En el cegador blanco de la nieve, pudo ver unas manos que sujetaban a su padre y lo tiraban rudamente al suelo. Le oyó gritar de nuevo contra el viento y luego ya no lo volvió a oír. Unos faros se encendieron y la deslumbraron. Al darse media vuelta para mirar por el parabrisas, la furgoneta blanca ya casi se le había echado encima. Tuvo que haber avanzado hasta ese momento con las luces apagadas.

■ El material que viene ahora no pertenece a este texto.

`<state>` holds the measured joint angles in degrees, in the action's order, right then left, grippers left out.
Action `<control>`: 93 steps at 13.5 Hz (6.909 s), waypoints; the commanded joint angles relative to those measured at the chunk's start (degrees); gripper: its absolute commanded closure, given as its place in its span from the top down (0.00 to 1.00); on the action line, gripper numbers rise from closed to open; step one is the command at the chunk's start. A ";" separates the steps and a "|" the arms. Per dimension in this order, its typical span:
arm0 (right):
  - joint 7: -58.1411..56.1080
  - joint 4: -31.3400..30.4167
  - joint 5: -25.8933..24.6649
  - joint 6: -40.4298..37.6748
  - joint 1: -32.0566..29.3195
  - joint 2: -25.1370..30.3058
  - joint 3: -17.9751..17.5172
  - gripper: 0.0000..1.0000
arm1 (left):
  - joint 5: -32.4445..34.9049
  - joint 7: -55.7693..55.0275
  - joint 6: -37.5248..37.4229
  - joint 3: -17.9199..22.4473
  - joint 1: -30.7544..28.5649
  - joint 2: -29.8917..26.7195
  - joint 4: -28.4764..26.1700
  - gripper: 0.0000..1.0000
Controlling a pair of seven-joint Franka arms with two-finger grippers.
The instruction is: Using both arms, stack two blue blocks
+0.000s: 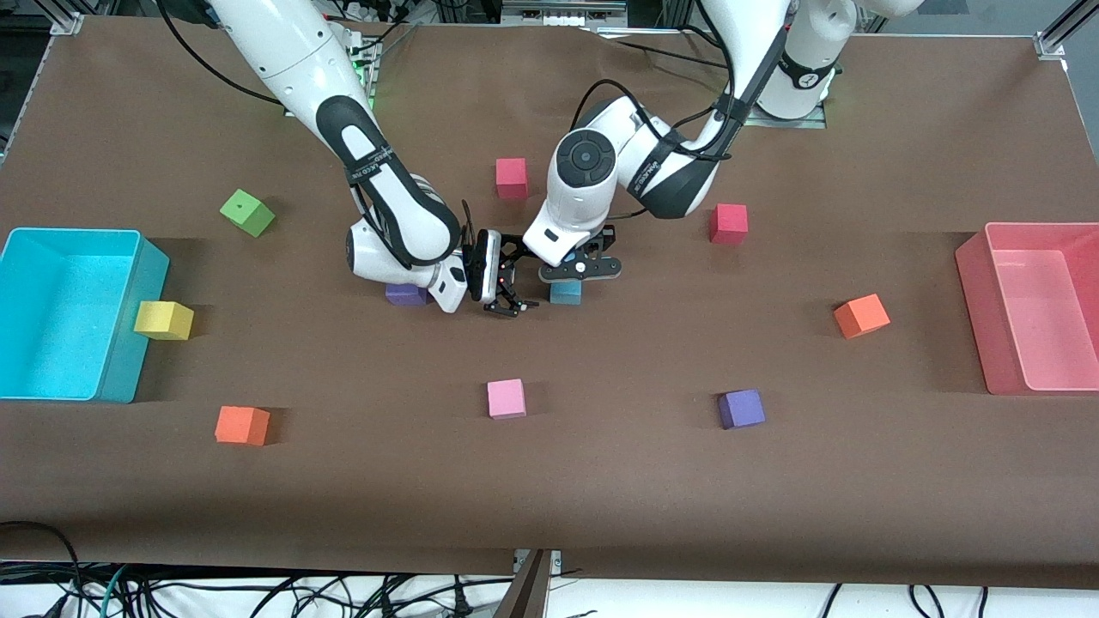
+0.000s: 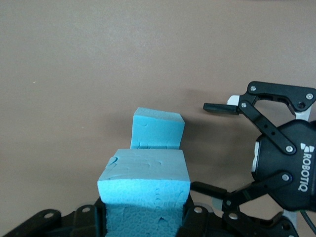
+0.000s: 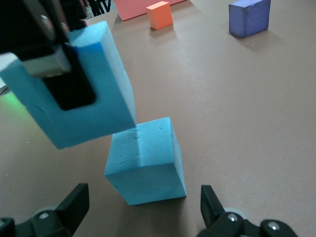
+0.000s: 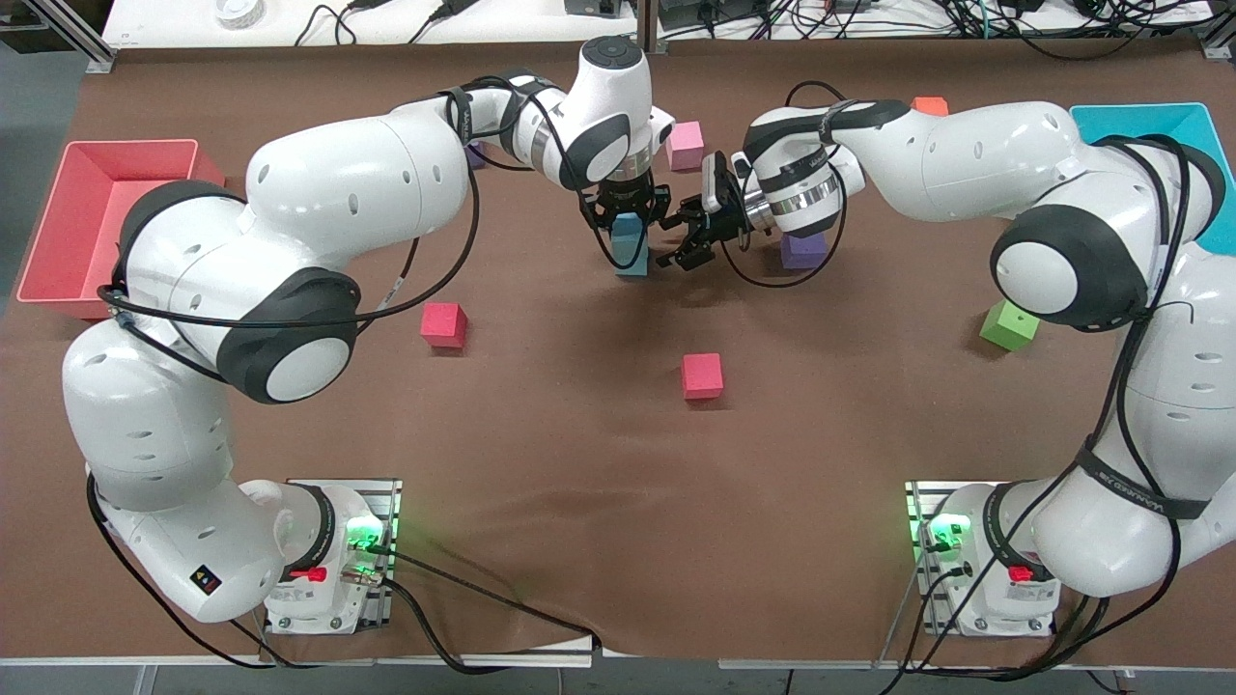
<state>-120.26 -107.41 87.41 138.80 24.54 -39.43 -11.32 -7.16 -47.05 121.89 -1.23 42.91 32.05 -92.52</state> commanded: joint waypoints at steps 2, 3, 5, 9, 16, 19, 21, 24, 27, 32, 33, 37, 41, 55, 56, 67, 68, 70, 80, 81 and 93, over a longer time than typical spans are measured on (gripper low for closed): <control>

Entonces vio a la figura siniestra junto al coche y observó horrorizada cómo el cañón de una ametralladora empezaba a elevarse hacia su cabeza. Con un solo movimiento, apretó el dispositivo de cierre automático de las puertas, puso marcha atrás y apretó el acelerador. Al tiempo que se arrojaba de lado sobre el asiento, una ráfaga de ametralladora barrió la parte delantera del Cadillac, haciendo añicos la ventanilla del pasajero y la mitad del parabrisas. El extremo delantero del pesado vehículo se deslizó de lado bajo el repentino impulso, chocó contra carne humana y envió por los aires al que había disparado, en medio de un remolino de nieve. Finalmente, las ruedas del Cadillac se abrieron paso por entre las capas de nieve, se agarraron sobre el asfalto y el vehículo saltó hacia atrás. Cubierta por fragmentos de cristal, Sidney se enderezó en el asiento, tratando de controlar el coche que giraba, al tiempo que observaba la furgoneta que seguía avanzando sobre ella. Retrocedió a lo largo de la calle hasta que pasó ante el cruce que se alejaba de la playa. Luego, cambió la marcha, apretó el acelerador y coleteó a través del cruce. El coche se lanzó hacia delante, dejando tras de sí una estela de nieve, sal y gravilla. Al poco tiempo se encontró avanzando por la carretera, con la nieve y el viento aullando a través de las múltiples aberturas del Cadillac. Miró por el espejo retrovisor. Nada. ¿Por qué no la seguían? Casi se contestó inmediatamente a su propia pregunta, al tiempo que su mente empezaba a funcionar aceleradamente. Porque ahora tenían a su padre.